First, I'm so sorry about your loss.

As far as misoprostol (cytotec) goes, it has a bad rep on this board that I think is undeserved. It works very, very well to stop PP hemorrhage and to complete an incomplete miscarriage. I used it after my c-section to stop excessive (as in, lasting too long) bleeding and it worked very well.
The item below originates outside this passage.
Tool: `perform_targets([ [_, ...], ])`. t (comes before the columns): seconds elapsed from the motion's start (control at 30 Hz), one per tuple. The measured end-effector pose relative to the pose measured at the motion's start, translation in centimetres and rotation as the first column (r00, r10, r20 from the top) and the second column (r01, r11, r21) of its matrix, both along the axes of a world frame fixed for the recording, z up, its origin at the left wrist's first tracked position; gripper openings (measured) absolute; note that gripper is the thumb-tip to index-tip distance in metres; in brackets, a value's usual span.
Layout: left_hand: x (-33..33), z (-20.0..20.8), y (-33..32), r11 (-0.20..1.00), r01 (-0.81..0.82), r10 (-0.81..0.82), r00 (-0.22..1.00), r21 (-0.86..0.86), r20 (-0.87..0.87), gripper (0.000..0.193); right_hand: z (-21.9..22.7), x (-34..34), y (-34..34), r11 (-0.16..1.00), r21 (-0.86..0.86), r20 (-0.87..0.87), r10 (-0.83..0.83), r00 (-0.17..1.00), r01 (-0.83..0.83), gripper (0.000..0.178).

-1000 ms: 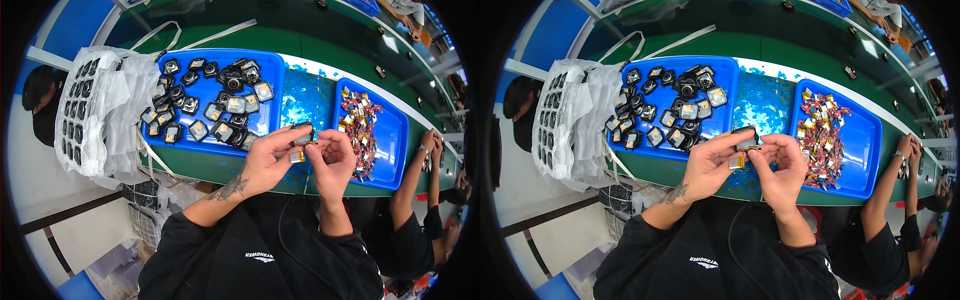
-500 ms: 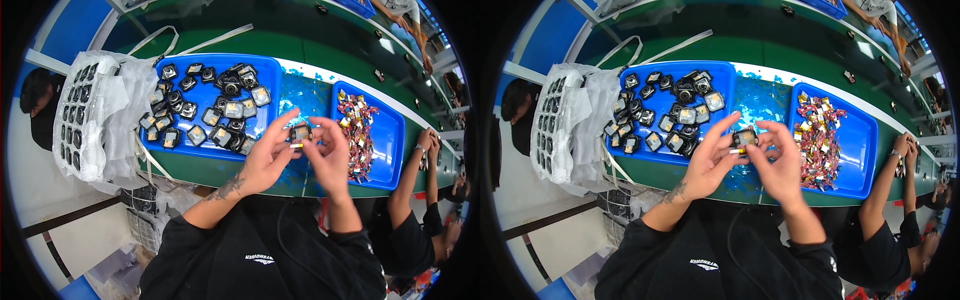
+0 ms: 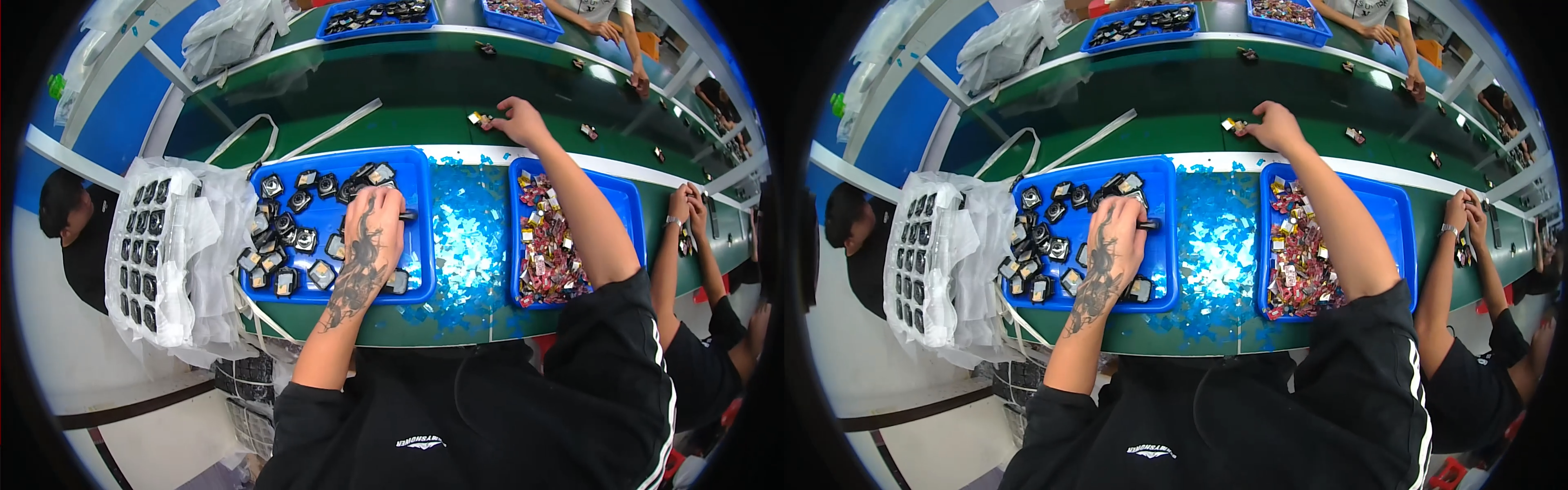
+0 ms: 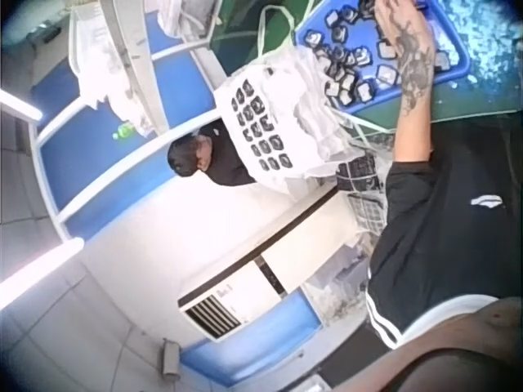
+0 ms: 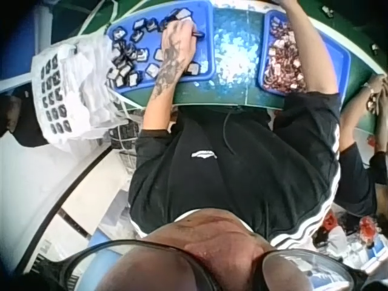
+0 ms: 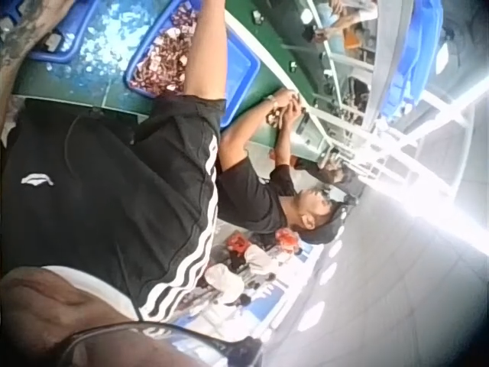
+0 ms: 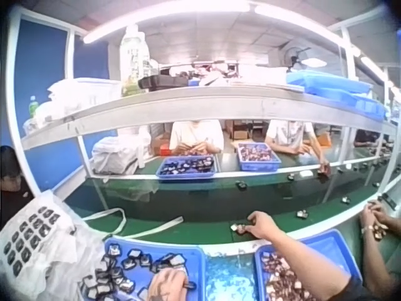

There are risks to all options, but for most women the risks are very small. There's a risk to a D&C, of causing either intrauterine scarring (Asherman's syndrome) or perforation. Both of these are quite rare. Miso causes diarrhea and nausea for a lot of women, and strong cramps. This can be managed with other medications if you want. Doing nothing is also an option, but be aware that if the miscarriage doesn't complete on its own, there is a risk of infection and continued bleeding from retained tissue. Again, all of these things are very unlikely.


----------



## minkajane (Jun 5, 2005)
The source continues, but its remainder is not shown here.